I am reading "Fundamental of Aerodynamics " by J.D.Anderson Fifth edition. Now I am at the chapter 3. If you got the book, please go to the page 286, the part that says: "when j = i, the contribution to the derivative is simply $\lambda/2$ ". How could it be $\lambda/2$ ? I thought it would be zero.
I will summarize the problem for those who don't have the book:
We have a uniform flow and a source sheet cover the the surface of a known body.

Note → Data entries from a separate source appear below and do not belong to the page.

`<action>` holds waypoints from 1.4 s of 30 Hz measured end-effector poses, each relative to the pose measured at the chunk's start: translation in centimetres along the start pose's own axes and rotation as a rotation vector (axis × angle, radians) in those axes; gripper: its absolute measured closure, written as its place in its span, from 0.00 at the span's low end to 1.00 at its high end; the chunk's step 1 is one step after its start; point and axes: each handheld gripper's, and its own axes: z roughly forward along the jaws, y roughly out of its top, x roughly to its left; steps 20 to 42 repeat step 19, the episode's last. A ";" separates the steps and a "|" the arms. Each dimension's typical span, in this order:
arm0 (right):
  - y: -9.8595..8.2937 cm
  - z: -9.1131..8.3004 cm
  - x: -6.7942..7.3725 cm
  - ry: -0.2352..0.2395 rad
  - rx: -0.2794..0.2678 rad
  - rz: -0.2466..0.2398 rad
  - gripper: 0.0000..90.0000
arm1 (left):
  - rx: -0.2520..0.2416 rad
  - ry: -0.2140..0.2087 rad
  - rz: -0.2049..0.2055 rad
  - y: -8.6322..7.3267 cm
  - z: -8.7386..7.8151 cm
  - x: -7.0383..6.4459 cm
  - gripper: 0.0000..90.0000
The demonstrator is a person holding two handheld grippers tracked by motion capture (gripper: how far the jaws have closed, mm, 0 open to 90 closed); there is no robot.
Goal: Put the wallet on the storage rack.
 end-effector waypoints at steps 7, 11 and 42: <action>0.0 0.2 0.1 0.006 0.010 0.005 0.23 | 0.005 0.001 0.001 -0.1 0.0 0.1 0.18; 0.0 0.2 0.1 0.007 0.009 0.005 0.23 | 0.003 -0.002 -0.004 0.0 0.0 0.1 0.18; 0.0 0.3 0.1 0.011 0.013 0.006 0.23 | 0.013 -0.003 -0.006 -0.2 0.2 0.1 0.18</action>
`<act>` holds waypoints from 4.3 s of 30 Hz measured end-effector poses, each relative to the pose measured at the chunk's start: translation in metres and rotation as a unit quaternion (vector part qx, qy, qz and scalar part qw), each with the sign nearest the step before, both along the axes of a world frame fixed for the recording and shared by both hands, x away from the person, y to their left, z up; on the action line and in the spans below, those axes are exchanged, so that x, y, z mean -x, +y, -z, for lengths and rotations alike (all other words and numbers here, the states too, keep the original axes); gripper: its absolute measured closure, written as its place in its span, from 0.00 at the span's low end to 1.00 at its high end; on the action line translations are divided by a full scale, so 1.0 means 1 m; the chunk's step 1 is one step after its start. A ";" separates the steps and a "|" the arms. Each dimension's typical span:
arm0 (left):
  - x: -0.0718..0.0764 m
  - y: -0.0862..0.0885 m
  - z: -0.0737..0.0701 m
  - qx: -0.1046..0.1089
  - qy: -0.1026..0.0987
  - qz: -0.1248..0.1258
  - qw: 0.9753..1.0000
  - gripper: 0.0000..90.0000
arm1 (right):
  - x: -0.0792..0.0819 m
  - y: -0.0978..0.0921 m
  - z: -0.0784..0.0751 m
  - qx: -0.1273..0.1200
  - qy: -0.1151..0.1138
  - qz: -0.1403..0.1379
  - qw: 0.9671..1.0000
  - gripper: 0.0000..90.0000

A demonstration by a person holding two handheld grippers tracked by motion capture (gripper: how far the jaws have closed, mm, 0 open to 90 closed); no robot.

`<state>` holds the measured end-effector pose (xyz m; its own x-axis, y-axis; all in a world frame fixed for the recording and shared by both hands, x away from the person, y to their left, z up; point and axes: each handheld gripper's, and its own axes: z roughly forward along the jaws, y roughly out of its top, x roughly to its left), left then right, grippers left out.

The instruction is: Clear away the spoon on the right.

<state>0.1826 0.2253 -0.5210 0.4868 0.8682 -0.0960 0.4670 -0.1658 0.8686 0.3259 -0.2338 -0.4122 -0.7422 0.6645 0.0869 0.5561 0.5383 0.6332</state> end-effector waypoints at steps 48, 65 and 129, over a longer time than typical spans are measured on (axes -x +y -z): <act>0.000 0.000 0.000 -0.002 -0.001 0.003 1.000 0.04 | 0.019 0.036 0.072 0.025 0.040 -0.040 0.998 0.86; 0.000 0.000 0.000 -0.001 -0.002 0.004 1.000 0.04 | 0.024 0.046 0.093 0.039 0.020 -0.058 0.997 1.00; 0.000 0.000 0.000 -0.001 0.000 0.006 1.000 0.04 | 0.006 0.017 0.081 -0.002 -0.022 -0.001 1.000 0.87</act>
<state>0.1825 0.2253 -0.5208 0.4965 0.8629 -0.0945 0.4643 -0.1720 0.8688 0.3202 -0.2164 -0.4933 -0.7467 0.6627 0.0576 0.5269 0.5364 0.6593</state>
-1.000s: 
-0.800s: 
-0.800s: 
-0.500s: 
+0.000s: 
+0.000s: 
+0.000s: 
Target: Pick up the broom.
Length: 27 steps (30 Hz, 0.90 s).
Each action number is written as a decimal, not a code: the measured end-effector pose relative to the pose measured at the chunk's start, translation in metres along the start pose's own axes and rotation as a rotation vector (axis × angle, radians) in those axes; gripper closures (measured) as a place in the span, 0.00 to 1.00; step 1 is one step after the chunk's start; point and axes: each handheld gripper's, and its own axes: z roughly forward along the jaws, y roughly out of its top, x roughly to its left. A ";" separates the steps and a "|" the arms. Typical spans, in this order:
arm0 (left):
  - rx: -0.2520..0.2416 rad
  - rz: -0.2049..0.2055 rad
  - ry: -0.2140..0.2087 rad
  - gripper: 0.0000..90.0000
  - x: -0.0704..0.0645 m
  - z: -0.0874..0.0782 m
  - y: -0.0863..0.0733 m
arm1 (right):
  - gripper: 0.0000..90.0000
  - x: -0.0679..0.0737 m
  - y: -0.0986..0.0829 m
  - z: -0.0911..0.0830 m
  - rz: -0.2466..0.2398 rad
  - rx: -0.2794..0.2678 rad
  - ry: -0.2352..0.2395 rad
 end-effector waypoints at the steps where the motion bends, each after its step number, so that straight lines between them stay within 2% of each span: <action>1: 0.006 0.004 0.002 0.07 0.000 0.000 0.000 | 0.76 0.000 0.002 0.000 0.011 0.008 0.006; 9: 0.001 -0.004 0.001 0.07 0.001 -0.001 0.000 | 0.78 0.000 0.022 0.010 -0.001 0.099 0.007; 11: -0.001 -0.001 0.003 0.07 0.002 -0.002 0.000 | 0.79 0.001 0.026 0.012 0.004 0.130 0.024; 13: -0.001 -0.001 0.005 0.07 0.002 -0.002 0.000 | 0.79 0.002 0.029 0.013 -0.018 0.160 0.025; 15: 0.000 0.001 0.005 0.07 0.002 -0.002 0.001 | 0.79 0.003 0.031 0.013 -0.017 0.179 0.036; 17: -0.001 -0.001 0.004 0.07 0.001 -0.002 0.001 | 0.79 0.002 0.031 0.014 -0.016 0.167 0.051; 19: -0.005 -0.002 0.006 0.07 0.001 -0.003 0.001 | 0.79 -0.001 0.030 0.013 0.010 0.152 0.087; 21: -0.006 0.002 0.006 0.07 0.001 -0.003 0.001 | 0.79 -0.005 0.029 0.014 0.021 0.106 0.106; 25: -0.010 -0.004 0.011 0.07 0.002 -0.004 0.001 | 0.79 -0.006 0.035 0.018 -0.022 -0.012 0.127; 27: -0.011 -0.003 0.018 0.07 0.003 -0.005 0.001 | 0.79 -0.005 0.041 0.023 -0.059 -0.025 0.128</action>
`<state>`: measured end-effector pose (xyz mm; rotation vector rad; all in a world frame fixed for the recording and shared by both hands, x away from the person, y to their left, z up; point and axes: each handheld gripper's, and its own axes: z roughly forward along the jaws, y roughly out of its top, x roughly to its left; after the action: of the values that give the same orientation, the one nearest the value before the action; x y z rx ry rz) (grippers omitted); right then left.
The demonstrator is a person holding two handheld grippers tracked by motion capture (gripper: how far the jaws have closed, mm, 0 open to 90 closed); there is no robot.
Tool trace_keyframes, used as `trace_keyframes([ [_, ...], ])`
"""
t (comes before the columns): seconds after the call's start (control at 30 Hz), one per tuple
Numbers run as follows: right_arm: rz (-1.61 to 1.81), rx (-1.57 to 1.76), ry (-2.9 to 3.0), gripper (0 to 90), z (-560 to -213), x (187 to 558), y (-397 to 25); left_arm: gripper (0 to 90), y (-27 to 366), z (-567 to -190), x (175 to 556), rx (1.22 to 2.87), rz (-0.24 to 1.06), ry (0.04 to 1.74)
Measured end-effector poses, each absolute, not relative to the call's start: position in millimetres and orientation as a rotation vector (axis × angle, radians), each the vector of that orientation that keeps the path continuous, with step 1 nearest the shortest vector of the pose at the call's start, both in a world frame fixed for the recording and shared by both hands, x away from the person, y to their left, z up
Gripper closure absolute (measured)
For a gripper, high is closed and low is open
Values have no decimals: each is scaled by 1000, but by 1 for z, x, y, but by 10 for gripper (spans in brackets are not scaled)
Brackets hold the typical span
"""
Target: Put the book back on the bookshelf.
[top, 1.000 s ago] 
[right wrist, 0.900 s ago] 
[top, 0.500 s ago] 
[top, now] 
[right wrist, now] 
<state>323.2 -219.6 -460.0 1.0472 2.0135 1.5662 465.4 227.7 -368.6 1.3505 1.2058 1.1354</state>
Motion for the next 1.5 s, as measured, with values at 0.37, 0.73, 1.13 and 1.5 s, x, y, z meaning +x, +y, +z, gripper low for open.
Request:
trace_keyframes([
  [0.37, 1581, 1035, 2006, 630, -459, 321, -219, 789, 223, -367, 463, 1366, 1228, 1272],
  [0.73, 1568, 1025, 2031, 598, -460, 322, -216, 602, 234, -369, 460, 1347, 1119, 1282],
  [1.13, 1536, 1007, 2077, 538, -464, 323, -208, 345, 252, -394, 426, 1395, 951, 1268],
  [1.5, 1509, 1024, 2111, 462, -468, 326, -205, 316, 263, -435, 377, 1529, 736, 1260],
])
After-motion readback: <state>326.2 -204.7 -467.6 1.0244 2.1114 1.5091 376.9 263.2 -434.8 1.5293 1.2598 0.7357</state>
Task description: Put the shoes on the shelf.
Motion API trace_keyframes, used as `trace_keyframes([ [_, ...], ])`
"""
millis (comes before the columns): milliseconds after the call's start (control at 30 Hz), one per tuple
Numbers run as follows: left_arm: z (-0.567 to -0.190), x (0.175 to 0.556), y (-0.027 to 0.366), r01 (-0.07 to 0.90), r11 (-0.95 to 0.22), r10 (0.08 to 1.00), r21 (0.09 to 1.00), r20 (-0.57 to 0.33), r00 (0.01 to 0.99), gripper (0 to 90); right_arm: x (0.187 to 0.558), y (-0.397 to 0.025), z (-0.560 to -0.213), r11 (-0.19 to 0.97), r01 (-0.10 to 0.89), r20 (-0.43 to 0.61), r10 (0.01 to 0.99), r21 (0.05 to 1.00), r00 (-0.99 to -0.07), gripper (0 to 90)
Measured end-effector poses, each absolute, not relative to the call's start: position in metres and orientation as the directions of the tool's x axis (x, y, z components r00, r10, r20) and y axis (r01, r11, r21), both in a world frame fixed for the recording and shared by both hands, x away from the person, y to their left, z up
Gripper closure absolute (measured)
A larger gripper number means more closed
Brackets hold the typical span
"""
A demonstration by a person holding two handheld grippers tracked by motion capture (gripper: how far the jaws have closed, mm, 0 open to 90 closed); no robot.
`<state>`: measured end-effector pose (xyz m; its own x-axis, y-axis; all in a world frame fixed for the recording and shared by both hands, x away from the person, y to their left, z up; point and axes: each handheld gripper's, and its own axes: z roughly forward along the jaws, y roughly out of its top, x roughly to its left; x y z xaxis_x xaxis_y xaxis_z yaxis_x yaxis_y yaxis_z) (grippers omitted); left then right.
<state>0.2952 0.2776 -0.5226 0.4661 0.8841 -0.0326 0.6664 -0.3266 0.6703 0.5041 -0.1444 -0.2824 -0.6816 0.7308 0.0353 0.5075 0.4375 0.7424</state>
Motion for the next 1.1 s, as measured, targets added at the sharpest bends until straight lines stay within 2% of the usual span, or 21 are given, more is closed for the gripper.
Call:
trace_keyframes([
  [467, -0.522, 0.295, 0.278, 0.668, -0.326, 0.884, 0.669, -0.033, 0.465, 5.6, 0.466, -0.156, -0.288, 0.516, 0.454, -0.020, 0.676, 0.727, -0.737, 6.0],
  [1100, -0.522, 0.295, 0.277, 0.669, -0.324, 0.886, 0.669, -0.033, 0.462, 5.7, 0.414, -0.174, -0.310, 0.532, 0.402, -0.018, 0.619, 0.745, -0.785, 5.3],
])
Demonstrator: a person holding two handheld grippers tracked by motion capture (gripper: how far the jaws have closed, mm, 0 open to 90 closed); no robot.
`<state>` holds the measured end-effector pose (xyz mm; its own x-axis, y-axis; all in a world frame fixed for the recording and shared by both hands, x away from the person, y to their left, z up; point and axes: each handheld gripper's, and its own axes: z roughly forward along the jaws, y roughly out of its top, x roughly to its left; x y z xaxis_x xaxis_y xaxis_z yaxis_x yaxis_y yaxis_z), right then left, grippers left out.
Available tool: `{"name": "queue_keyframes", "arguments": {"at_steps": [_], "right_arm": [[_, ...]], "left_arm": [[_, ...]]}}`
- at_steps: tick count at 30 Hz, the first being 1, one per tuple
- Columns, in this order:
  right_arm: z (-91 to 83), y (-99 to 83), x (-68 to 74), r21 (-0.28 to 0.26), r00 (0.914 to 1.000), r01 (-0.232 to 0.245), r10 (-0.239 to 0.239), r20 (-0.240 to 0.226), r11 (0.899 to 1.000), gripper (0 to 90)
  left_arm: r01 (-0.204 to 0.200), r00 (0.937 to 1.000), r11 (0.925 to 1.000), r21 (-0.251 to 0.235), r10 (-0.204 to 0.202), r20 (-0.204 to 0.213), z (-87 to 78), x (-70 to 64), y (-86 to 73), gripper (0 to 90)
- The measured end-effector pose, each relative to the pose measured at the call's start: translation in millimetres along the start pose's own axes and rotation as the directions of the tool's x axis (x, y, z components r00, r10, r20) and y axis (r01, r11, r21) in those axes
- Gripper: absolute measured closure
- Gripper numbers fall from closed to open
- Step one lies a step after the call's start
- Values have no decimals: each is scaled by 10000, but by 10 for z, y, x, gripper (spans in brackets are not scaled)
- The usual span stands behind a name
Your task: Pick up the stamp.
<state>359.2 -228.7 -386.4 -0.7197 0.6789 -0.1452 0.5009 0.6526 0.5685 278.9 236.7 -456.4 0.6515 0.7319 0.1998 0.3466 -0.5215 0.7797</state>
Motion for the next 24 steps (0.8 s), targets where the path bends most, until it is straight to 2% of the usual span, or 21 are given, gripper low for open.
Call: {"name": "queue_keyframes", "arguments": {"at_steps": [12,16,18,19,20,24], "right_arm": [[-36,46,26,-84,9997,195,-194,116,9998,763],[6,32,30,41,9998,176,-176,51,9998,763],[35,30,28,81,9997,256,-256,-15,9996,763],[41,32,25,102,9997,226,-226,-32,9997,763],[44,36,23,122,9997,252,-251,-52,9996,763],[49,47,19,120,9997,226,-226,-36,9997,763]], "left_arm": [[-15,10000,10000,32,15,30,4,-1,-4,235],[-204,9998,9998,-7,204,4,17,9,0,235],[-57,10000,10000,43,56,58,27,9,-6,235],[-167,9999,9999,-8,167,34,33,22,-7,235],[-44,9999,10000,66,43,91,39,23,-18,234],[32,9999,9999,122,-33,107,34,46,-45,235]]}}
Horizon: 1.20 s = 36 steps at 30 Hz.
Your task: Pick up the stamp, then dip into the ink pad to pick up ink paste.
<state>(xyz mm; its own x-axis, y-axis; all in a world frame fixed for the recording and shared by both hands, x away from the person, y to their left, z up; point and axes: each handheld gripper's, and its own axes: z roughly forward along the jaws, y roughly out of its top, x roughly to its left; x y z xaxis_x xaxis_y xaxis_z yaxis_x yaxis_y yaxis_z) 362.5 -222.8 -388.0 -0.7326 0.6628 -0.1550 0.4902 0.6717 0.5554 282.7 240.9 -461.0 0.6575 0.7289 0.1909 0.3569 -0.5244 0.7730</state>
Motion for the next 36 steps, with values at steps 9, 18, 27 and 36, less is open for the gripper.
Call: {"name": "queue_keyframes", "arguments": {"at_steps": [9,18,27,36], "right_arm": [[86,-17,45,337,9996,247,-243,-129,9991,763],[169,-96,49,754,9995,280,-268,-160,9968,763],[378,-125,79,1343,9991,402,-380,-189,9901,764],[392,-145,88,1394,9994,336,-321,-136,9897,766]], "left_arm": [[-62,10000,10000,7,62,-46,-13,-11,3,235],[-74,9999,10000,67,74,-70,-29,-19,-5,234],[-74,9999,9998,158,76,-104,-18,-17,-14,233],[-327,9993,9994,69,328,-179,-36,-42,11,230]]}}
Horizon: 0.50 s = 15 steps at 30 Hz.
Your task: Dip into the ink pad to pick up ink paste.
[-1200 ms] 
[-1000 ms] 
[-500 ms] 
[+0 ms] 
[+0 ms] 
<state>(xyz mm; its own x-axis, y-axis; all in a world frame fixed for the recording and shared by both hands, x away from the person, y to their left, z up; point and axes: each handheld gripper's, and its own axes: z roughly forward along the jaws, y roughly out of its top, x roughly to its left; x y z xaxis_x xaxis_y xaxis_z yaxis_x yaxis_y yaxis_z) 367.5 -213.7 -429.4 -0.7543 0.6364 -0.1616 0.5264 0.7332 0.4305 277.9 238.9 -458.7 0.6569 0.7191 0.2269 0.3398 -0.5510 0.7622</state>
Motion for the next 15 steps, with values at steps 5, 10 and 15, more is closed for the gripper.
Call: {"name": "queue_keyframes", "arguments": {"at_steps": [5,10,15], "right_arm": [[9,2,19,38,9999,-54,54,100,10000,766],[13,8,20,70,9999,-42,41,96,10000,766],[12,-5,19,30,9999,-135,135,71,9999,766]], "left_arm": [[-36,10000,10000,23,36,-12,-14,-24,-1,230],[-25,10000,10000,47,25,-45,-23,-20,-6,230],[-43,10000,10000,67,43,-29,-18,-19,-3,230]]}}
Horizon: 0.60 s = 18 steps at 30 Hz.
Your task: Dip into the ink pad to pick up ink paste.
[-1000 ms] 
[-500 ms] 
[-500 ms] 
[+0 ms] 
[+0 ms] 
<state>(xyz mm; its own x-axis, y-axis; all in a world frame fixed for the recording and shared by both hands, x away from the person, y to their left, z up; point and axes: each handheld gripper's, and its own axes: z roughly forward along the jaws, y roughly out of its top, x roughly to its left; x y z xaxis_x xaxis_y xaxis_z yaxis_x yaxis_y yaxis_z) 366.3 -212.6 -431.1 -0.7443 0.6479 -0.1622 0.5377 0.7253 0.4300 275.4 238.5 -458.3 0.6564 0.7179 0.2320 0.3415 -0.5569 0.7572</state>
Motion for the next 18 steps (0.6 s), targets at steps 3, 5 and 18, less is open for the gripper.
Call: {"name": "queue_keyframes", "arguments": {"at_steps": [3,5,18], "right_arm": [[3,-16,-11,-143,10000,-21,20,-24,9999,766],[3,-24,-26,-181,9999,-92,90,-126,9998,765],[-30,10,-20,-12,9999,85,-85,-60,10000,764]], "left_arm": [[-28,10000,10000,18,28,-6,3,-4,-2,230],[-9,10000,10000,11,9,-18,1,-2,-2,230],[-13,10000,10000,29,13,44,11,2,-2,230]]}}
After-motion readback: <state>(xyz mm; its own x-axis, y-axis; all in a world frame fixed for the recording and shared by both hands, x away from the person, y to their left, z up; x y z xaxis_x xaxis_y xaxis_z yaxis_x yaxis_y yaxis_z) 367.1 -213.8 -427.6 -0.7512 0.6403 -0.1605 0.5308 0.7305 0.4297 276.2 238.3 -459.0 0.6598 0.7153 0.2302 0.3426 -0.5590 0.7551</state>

We have to find out the $\lambda=\lambda(s)$ along the source sheet that when we superimpose the uniform flow with this source sheet, we obtain the streamline over surface of the body.
A source sheet is an infinite number of line sources side by side, where the strength of each line source is infinitesimally small
We approximate the source sheet by a series of straight panel over the body surface (if we take n panels, then we have to find n values of $\lambda$) and calculate the velocity at each panel and set the normal component of it equal zero.
Take a point $P$ at the middle of $i$th panel and calculate the velocity at $P$ induced by the panels, or just calculate the normal component of the velocity at P. The book said that the normal component of the velocity contributed by only $i$th panel at the mid point $P$ of this panel is $\lambda_i/2$. I don't know how to calculate this, I have tried and thought it would be zero.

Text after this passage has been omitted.